--- Work item ---
The line with "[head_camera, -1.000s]", the line with "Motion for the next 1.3", and all lines between them in the material below: return these exactly, and no others.

--- Data extracts ---
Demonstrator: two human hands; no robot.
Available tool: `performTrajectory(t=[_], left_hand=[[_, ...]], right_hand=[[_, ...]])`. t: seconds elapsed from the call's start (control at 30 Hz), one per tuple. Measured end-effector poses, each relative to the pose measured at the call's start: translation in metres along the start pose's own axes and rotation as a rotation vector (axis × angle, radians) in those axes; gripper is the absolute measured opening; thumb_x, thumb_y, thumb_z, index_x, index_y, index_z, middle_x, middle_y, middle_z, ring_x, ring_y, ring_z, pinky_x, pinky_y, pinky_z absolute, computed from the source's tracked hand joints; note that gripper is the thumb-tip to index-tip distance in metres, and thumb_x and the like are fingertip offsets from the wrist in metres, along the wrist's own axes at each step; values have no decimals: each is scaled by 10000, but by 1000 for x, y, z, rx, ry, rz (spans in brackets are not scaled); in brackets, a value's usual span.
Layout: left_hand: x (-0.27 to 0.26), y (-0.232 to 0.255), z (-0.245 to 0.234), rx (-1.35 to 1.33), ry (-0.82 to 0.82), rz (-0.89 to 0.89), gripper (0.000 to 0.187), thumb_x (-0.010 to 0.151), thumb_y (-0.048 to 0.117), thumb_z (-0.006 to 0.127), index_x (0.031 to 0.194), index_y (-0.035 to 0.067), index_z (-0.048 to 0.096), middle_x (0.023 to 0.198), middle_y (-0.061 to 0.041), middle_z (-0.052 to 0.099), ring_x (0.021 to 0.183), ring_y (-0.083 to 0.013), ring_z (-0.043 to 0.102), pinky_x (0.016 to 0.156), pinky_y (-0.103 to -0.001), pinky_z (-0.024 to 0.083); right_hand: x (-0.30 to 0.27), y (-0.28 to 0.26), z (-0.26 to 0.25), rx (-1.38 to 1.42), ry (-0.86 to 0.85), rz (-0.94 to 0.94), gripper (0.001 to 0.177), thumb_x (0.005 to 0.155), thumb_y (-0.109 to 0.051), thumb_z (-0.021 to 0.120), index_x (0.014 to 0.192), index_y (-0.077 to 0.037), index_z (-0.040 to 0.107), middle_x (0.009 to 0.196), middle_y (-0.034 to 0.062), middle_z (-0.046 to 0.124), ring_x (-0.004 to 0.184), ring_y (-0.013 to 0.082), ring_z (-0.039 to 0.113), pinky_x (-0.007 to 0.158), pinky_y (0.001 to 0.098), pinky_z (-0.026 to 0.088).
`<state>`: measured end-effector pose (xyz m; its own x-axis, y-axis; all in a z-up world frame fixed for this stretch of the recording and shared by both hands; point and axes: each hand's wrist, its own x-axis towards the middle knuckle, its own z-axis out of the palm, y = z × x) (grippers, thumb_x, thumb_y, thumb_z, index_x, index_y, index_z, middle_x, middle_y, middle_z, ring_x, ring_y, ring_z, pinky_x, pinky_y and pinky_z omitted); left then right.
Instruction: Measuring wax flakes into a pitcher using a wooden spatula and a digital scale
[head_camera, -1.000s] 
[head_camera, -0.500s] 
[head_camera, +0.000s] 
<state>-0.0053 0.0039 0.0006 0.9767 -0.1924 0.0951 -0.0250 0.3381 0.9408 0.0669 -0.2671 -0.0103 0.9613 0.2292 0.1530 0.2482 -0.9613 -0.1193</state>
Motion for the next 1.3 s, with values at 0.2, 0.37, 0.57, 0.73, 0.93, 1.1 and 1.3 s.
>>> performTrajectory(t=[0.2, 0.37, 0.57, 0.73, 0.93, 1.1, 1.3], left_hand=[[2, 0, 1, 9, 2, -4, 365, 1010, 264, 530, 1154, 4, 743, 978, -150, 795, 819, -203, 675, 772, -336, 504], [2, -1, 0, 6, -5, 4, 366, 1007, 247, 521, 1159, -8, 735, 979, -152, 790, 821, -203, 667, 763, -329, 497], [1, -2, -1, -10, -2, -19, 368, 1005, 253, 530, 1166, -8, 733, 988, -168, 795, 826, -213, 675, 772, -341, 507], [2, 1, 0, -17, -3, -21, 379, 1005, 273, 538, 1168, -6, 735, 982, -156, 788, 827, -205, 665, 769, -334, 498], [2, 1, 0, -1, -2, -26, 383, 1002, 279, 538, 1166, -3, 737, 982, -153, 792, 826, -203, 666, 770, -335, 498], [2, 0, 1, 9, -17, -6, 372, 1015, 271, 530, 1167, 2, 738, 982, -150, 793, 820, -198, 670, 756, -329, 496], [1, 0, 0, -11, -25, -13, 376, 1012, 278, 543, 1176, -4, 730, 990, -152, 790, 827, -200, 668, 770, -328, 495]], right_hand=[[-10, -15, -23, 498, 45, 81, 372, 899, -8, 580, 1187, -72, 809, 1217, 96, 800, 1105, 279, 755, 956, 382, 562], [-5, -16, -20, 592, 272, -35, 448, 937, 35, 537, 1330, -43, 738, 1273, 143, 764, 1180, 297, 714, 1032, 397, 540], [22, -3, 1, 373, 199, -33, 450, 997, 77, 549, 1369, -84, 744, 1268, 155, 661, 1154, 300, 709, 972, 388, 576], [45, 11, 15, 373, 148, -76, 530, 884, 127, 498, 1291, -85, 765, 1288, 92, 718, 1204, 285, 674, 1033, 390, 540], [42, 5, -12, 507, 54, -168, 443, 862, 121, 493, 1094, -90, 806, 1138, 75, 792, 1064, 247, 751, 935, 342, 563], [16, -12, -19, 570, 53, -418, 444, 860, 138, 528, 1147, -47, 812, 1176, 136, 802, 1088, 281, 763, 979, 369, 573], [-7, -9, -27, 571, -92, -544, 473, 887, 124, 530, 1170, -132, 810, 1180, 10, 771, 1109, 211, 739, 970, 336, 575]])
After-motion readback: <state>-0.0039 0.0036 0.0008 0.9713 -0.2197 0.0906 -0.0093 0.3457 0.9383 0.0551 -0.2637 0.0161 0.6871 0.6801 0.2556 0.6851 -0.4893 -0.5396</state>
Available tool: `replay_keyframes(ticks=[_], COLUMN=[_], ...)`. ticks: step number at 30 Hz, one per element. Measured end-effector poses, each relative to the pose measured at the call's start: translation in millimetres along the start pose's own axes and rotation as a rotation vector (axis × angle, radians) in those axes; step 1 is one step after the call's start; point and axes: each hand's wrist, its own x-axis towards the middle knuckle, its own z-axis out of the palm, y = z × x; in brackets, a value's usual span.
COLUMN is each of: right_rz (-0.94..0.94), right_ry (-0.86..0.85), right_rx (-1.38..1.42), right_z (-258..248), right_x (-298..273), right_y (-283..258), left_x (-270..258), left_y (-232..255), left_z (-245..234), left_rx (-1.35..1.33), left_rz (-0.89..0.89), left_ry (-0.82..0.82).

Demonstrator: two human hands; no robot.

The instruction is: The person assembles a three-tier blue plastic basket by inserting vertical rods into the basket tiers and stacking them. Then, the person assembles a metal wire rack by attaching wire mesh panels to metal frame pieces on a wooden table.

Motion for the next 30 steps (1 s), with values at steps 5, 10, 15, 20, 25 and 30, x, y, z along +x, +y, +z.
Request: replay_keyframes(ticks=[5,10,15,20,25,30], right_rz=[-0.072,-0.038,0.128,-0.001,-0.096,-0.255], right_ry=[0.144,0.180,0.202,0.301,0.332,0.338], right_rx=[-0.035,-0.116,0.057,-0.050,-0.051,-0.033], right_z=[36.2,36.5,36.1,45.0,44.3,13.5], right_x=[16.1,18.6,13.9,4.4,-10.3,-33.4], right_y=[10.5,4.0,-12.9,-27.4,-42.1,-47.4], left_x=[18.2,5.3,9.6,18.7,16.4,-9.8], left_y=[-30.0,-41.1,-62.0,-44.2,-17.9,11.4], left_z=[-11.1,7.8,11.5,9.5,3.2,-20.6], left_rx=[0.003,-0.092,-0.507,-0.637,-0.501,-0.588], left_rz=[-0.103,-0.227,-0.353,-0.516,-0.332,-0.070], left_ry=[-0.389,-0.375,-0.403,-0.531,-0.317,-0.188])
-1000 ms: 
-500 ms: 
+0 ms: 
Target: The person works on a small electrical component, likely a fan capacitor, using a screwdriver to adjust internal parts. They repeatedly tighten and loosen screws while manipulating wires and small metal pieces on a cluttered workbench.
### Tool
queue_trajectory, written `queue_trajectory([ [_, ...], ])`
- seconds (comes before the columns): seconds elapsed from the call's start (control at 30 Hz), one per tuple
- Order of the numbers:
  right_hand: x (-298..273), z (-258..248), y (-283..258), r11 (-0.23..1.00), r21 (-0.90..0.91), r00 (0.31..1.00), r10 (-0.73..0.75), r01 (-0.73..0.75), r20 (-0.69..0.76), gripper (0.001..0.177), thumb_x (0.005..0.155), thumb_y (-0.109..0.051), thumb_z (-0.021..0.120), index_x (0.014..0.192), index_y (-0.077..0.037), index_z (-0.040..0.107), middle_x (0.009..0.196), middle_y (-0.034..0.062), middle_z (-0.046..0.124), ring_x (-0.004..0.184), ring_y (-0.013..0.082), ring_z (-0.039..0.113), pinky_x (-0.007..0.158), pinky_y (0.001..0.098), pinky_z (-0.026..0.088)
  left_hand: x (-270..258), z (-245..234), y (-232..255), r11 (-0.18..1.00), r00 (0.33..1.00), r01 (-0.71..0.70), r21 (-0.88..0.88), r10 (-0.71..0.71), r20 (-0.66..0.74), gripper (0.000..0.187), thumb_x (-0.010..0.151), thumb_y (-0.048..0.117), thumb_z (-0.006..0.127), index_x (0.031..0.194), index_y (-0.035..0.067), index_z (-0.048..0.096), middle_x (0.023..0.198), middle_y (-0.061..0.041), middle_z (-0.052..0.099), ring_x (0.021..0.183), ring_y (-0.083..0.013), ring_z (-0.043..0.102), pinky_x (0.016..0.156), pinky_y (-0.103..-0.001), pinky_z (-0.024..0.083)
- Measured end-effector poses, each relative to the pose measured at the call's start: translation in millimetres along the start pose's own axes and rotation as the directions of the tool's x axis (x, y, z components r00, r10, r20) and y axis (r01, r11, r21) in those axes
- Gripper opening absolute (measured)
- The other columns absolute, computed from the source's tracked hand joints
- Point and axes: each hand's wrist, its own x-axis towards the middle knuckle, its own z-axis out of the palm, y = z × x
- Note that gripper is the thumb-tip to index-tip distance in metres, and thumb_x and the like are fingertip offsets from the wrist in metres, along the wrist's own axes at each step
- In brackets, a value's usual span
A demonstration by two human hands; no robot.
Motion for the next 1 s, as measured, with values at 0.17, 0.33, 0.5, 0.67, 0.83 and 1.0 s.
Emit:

--- Task answer ---
[head_camera, -1.000s] 
[head_camera, -0.500s] 
[head_camera, +0.000s] 
<state>-0.0053 0.0039 0.0006 0.9767 -0.1924 0.0951 -0.0250 0.3381 0.9408 0.0669 -0.2671 -0.0103 0.9613 0.2292 0.1530 0.2482 -0.9613 -0.1193</state>
Motion for the next 1.3 s, with values at 0.2, 0.37, 0.57, 0.73, 0.93, 1.1 and 1.3 s.

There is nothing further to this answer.